Having the ability to operate at lower power levels, plants can keep the steam system hot and online rather than go offline at low-demand periods. This reduces wear and tear on the gas turbine and steam turbine (ST) from frequent starts, as in equivalent start formulations. The cost to start a large GT is typically estimated at $12,000 to $15,000 per start. Thermal cycling of the heat-recovery steam generator (HRSG) is also reduced by eliminating extra starts.
The primary driver in many markets is the ability of a plant to participate in 10- and 30-minute synchronized reserve markets. Increasing wind generation, especially in take-or-pay systems, increases the need for rapid online reserve capability both day and night. For 2 x 1 CCGT units, taking only one unit offline while running the remaining unit at low load can maximize a plant’s rapid reserve capacity while minimizing fuel expense.
Reduced power and fuel use at extended low load also reduces total NOx and CO2 emissions per hour. This can be valuable in plants that have tight air permits.
One of the largest areas of concern for low-load operation is a CCGT’s steam cycle. This article provides an overview of the components that may be affected by low-load operation and highlights some potential solutions and the trade-offs involved.
A Vulnerable Steam Cycle
The gas turbine generator sets the operating limits of a CCGT unit, but can the steam cycle handle them? Changes to CCGT plants for low-load operation are usually started as GT modifications. Often these are part of general GT improvement packages and are implemented before considering the entire plant capabilities at low loads. The ability of the steam cycle elements of HRSG, power piping, steam turbine generator, and condenser to function reliably at lower GT loads is essential to effective low-load operation.
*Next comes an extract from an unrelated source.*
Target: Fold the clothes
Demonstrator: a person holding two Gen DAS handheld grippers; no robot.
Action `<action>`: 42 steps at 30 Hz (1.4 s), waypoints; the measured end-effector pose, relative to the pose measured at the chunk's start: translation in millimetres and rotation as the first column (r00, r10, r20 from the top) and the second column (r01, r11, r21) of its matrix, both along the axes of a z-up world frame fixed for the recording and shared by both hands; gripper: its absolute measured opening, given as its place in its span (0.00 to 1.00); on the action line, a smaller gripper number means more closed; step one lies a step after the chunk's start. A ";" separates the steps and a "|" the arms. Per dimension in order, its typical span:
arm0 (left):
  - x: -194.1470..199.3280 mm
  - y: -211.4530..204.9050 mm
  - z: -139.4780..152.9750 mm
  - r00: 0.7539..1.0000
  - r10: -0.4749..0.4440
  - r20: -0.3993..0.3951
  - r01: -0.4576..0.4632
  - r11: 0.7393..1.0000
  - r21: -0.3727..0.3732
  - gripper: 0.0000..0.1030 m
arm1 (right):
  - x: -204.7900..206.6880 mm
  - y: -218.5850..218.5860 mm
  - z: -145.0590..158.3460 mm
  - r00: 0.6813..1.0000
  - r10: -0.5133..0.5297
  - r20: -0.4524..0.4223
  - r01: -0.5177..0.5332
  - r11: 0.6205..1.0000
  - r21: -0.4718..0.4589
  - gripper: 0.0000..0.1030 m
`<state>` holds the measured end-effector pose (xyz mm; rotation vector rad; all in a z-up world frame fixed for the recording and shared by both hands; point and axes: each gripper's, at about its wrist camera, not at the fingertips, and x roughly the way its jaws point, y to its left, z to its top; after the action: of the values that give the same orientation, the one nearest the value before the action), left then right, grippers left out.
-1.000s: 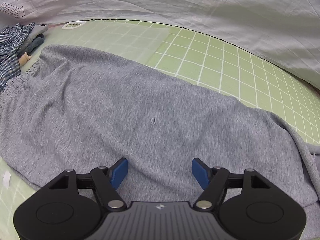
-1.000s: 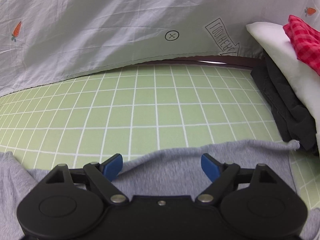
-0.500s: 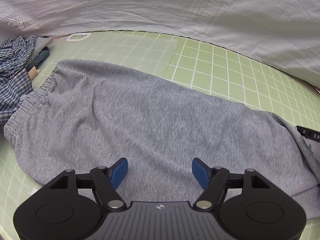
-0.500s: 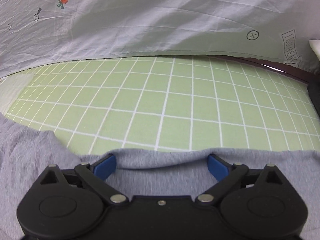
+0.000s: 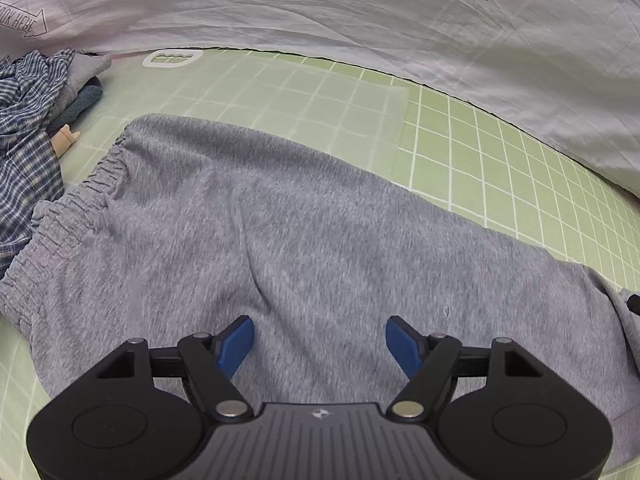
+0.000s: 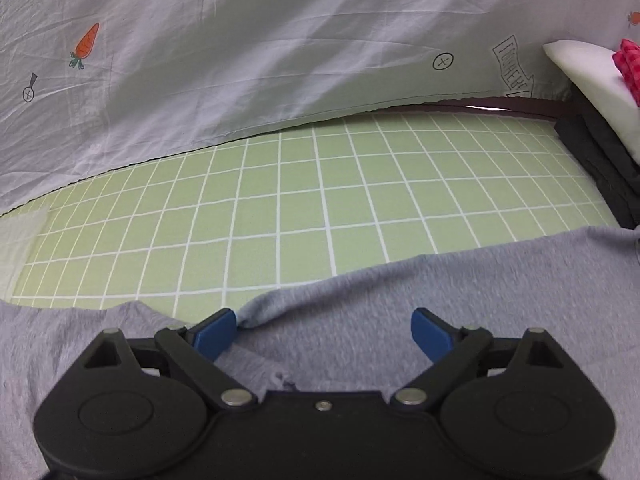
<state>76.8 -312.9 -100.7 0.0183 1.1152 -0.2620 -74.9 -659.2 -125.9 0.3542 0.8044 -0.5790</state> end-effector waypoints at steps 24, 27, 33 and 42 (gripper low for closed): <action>32.7 -50.1 -17.9 0.995 0.011 0.101 -0.012 1.000 0.007 0.02 | 11.8 59.1 4.9 0.985 0.171 -0.036 -0.174 0.978 -0.117 0.02; 16.8 -40.2 0.9 0.989 0.004 0.145 -0.003 1.000 -0.010 0.02 | -2.7 61.8 19.4 0.986 0.166 0.008 -0.163 0.977 -0.138 0.02; -23.6 -10.0 15.8 0.989 0.016 0.149 -0.012 1.000 -0.029 0.01 | -36.6 71.1 32.9 0.986 0.164 0.034 -0.160 0.982 -0.103 0.02; -54.9 21.4 -8.1 0.996 0.074 0.049 -0.072 0.997 -0.038 0.01 | -47.7 84.3 8.0 0.979 0.192 -0.067 -0.191 0.981 0.014 0.08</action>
<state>21.9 -291.5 -108.7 -0.0482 1.0586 -0.2153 -122.6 -574.9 -117.9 0.2610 0.8951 -0.4094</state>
Heat-recovery steam generators are optimized for full-power GT operation and often include the ability to add substantial heat via duct burners. At low loads, the amount of steam produced is significantly lower than at full-power conditions. The operating steam pressures are also lower than in full-power operation. These pose challenges to ensure that the HRSG is operating within design limits and avoiding any unnecessary damage to HRSG components. Brief discussion of several such challenges follows.
Keeping Metals Cool Enough. At low-load conditions it is often difficult to keep heat exchange surfaces below design temperatures or operationally limited temperature. The finned tube designs of pressure parts in HRSGs are very effective in moving heat from the exhaust gas to the tube wall. At part loads, several things happen to make this problem worse. The total mass flow of the GT exhaust is reduced, but often the temperature is increased. This results in lower steam flow from evaporators that is available to cool superheater and reheater tubes. Maintaining the required outlet steam temperatures while keeping intermediate metal temperatures below limits can be a challenge.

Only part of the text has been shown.